The reader will perhaps not be displeased, if we add to this biographical sketch of Dr. Paley the following interesting anecdote which he related to a friend at Cambridge in the year 1795, while they were conversing on the early part of his academical life.

"I spent the first two years of my undergraduateship," said he, "happily, but unprofitably. I was constantly in society, where we were not immoral, but idle, and rather expensive. At the commencement of my third year, however, after having left the usual party at rather a late hour in the evening, I was awakened at five in the morning by one of my companions, who stood at my bed-side, and said, 'Paley, I have been thinking what a d****d fool you are. I could do nothing. probably. were I to try, and can afford the life I lead: you could do every thing, and cannot afford it I have had no sleep during the whole night on account of these reflections, and am now come solemnly to inform you, that if you persist in your indolence, I must renounce your society. I was so struck," Dr. Paley continued, "with the visit and the visitor, that I lay in bed great part of the day and formed my plan. I ordered my bed-maker to prepare my fire every evening, in order that it might be lighted by myself.

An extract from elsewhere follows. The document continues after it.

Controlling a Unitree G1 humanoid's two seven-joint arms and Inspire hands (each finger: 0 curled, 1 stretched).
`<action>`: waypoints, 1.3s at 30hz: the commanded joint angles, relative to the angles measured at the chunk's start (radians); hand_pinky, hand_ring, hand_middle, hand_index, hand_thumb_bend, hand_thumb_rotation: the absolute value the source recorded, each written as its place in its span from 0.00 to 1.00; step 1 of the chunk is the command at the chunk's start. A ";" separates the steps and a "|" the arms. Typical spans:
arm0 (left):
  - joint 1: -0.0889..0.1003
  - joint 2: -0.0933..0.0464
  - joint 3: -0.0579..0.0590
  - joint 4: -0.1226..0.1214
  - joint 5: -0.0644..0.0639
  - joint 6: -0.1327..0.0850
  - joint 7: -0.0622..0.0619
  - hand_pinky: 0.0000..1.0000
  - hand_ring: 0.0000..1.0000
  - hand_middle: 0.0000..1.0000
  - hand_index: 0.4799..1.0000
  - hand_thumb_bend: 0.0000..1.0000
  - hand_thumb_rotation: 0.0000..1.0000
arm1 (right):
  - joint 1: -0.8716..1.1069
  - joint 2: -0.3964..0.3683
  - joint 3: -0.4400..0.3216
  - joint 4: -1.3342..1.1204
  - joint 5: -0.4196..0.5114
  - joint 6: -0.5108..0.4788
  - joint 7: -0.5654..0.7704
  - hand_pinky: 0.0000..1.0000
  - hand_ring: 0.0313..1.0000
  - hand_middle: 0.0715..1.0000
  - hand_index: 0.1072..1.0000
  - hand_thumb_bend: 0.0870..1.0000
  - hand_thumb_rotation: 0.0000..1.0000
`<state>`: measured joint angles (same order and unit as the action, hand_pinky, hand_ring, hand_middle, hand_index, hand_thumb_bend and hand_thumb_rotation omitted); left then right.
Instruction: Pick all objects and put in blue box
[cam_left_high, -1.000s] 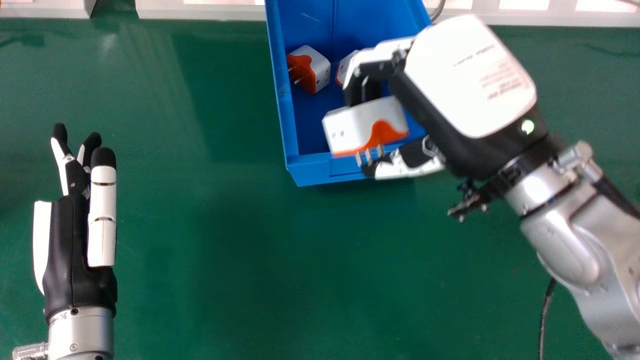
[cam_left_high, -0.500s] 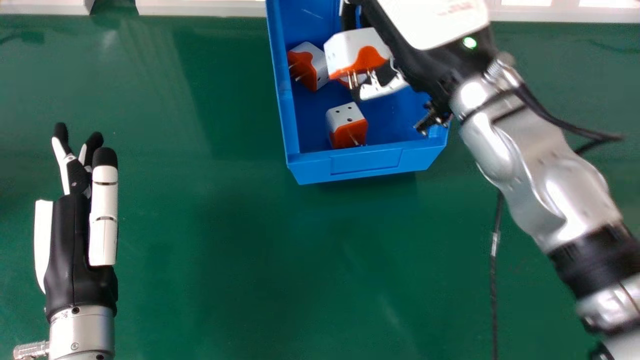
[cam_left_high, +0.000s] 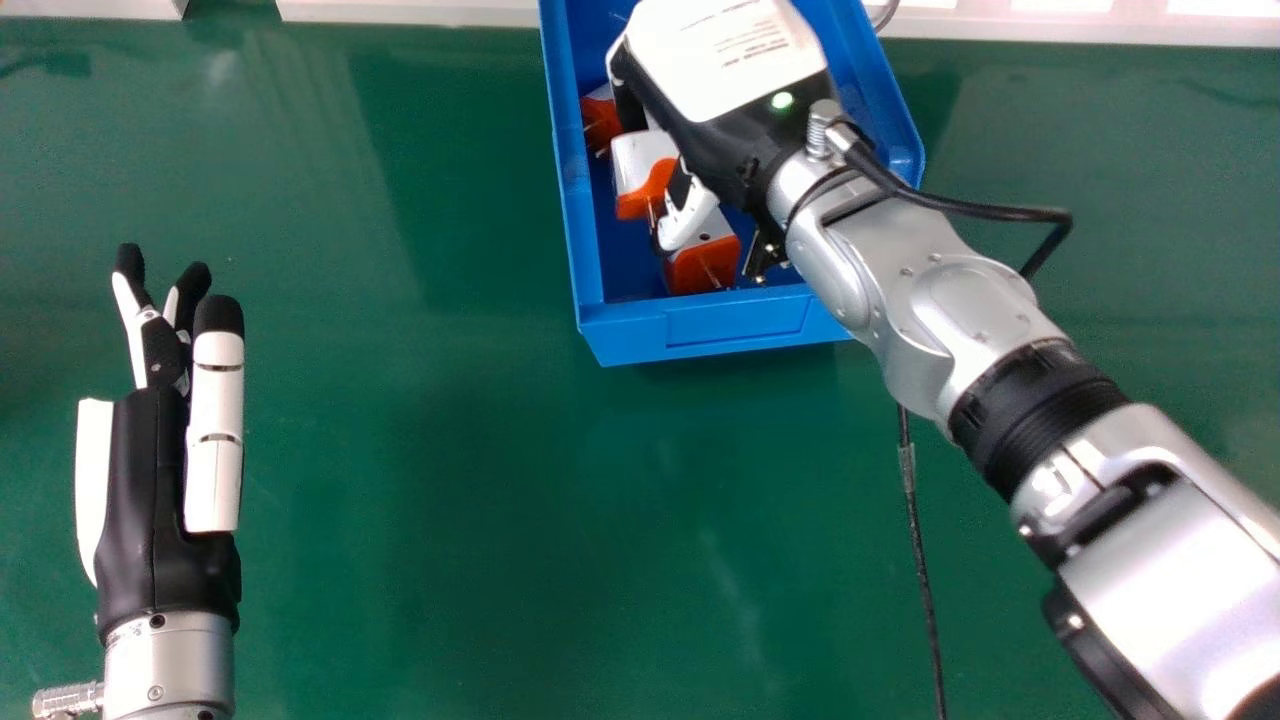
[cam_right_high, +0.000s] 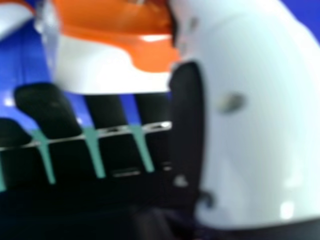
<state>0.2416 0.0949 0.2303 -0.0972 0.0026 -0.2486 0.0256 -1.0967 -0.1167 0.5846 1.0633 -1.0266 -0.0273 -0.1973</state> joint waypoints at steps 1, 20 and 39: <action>0.010 0.005 -0.005 -0.032 0.009 -0.008 0.000 0.98 0.98 0.98 0.97 0.44 1.00 | -0.074 0.020 0.016 0.036 0.012 0.017 -0.019 0.07 0.10 0.15 0.42 0.46 0.12; 0.031 0.001 -0.016 -0.058 0.018 -0.011 0.009 0.97 0.97 0.97 0.95 0.43 1.00 | -0.106 0.062 0.071 0.145 0.084 0.137 -0.045 0.30 0.39 0.51 0.45 0.46 0.03; 0.027 0.000 -0.016 -0.061 0.027 0.004 0.006 0.98 0.97 0.97 0.94 0.45 1.00 | -0.091 0.062 0.094 0.112 0.129 0.179 0.012 0.96 1.00 1.00 1.00 0.59 0.41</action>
<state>0.2702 0.0911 0.2145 -0.1407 0.0275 -0.2297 0.0276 -1.1700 -0.0562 0.6793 1.2059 -0.9026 0.1439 -0.1790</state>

I arose at five; read during the whole of the day, except during such hours as chapel and hall required, alloting to each portion of time its peculiar branch of study; and just before the closing of gates (nine o'clock) I went to a neighbouring coffee-house, where I constantly regaled upon a mutton chop and a dose of milk punch. thus on taking my bachelor's degree I became senior wrangler."

And

Anecdotes of this kind, which have something of the marvellous, are seldom related with a punctilious adherence to truth: but if here be no erroneous statement, or inaccurate representation, Mr. Meadley appears to ascribe too much to the occurrence when he attributes to it "not only his (Paley's) successful labours as a college tutor, but the invaluable productions of his pen." A mind like that of Paley could not have been long so indolent as is represented without some compunctious visitings of remorse. It is more than probable that when he first received this friendly admonition, his bosom was a prey to some lurking pangs of selfcondemnation; and he was consequently predisposed instantly to put in force a plan of more systematic and more vigorous application. Where the matter of combustion already exists, a little spark will set it in a blaze.

THE

PRINCIPLES

OF

MORAL AND POLITICAL PHILOSOPHY.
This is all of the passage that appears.